Потом в коридоре гулко затопали тяжелые сапоги. Капрал отвернулся от окна, и на этот раз лица остальных двенадцати все как одно поднялись и стали следить за шагами невидимых ног по ту сторону стены; потом шаги прекратились, и все взгляды замерли на двери; она распахнулась, в проеме появился сержант (это были не сенегальцы и даже не белые пехотинцы, а военные полицейские) и властно взмахнул рукой. - Поднимайтесь!

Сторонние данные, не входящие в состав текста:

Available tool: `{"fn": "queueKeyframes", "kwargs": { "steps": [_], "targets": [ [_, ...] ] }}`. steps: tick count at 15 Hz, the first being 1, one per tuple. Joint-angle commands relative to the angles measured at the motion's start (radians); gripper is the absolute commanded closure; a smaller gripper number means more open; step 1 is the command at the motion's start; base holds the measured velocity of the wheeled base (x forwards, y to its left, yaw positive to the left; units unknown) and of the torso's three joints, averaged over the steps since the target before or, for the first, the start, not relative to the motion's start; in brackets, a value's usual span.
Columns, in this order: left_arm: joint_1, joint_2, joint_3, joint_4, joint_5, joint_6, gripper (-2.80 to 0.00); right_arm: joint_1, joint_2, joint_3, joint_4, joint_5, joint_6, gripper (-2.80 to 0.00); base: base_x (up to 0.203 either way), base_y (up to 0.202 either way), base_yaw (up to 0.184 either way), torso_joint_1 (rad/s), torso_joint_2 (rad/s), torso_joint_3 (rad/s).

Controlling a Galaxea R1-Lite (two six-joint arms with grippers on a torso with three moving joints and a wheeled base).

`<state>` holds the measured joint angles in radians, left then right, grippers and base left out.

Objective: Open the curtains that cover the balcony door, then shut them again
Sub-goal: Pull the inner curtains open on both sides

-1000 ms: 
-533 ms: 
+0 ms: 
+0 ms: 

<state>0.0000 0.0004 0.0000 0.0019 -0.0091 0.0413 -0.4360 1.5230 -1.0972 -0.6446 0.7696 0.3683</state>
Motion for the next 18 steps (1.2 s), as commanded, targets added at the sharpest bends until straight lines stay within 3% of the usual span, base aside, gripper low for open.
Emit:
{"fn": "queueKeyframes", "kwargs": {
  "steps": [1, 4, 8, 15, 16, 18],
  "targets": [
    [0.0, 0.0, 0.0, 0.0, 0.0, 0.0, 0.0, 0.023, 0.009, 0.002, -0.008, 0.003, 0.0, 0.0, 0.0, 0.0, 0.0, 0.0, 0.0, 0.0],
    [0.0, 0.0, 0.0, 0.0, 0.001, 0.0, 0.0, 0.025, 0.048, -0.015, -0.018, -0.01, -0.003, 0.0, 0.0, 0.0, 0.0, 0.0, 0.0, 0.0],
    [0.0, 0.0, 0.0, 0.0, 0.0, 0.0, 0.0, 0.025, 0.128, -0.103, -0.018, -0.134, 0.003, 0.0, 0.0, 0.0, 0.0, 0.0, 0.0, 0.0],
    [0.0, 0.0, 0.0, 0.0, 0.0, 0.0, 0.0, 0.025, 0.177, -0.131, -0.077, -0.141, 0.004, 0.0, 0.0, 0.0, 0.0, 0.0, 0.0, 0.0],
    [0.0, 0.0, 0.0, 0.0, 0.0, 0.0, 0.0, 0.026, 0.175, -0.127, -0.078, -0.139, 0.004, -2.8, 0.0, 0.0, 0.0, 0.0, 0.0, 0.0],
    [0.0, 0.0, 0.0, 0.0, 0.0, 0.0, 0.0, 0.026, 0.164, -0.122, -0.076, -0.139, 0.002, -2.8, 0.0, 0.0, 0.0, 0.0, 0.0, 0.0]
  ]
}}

По-прежнему впереди начальника штаба, замедляя шаг лишь настолько, чтобы адъютант успел распахнуть дверь, и посторониться, командир дивизии вошел в комнату чуть поменьше современного концертного зала. Некогда она представляла собой будуар герцогини или маркизы и до сих пор хранила следы той блестящей, бессмысленной (и, как, возможно, считала одна из герцогинь или маркиз, неотъемлемой) роскоши в альковах с балдахинами, лепном потолке, хрустальных люстрах и канделябрах, зеркалах и жирандолях, инкрустированных этажерках и полированных шкафчиках с фаянсовыми безделушками, в белом ковре, где сапоги, потерявшие на войне свой цвет, утопали по лодыжку, словно в траншейной грязи, допустим, на холодной лунной поверхности, нежном и мягком, как облако, во всем этом великолепии, в глубине которого сидели три старых генерала.

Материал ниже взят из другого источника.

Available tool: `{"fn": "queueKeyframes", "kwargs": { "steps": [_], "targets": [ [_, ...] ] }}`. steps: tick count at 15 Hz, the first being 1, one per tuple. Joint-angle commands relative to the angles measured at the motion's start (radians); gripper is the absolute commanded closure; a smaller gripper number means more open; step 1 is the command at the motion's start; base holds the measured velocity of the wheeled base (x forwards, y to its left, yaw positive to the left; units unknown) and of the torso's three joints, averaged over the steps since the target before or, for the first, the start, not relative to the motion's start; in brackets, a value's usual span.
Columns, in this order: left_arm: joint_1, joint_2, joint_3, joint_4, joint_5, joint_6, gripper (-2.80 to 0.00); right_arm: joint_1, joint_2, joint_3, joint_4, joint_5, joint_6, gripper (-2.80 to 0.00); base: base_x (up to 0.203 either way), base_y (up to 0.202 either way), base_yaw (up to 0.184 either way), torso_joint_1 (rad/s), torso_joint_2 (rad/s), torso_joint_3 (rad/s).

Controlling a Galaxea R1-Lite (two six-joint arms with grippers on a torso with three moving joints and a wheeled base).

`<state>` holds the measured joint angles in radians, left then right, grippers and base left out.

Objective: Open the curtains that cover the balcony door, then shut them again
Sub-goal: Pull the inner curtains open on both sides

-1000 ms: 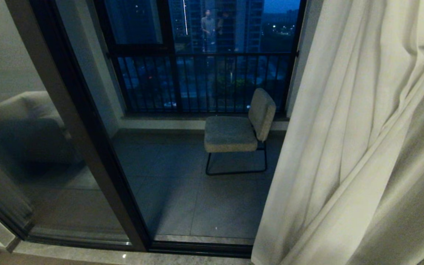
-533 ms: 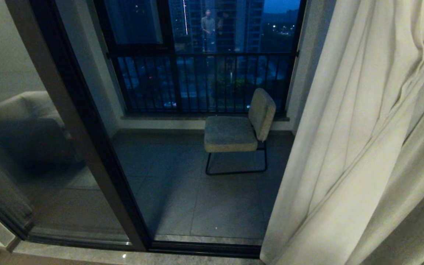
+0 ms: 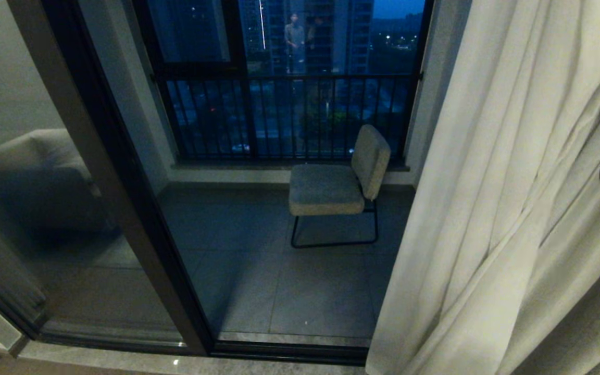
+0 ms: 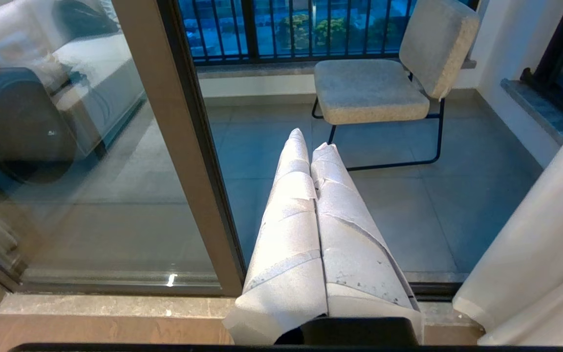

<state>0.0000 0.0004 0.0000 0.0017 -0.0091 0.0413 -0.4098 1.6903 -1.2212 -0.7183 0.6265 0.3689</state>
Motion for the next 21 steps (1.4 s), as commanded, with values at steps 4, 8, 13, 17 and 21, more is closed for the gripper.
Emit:
{"fn": "queueKeyframes", "kwargs": {
  "steps": [4, 8, 13, 17, 21],
  "targets": [
    [0.0, 0.0, 0.0, 0.0, 0.0, 0.0, 0.0, -0.001, -0.067, 0.058, 0.0, 0.003, -0.004, -2.8, 0.0, 0.0, 0.0, 0.0, 0.0, 0.0],
    [0.0, 0.0, 0.0, 0.001, 0.001, 0.0, 0.0, -0.001, -0.205, 0.21, 0.01, 0.007, -0.005, -2.8, 0.0, 0.0, 0.0, 0.0, 0.0, 0.0],
    [0.0, 0.0, 0.0, 0.0, 0.0, 0.0, 0.0, -0.001, -0.441, 0.527, 0.039, 0.01, -0.094, -2.8, 0.0, 0.0, 0.0, 0.0, 0.0, 0.0],
    [0.0, 0.0, 0.0, 0.0, 0.001, 0.0, 0.0, -0.001, -0.596, 0.709, 0.059, 0.01, -0.146, -2.8, 0.0, 0.0, 0.0, 0.0, 0.0, 0.0],
    [0.0, 0.0, 0.0, 0.0, 0.0, 0.0, 0.0, 0.0, -0.713, 0.816, 0.126, 0.01, -0.197, 0.0, 0.0, 0.0, 0.0, 0.0, 0.0, 0.0]
  ]
}}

Окаймленные колышущимся бордюром из стоящих сзади адъютантов и штабных офицеров, они восседали за громадным длинным столом, голым, плоским и величественно-строгим, будто крышка на саркофаге рыцаря или епископа; все трое были в старческих очках, перед каждым лежали одинаковые толстые подшивки бумаг, отчего вся группа в голубых и коричневато-серых мундирах с медно-красной и кожаной сбруей выглядела парадоксально, причудливо, диковинно и чинно, словно стая диких лесных зверей, облаченных в регалии и помещенных в обстановку современного кабинета, ждущих с благопристойной, почти дремотной терпеливостью, когда три старых вожака высидят положенное время над бессмысленными бумагами, тоже представляющими собой регалию, и наступит минута не судить, даже не выносить приговор, а просто отшвырнуть докучные бумаги, одеяния и казнить.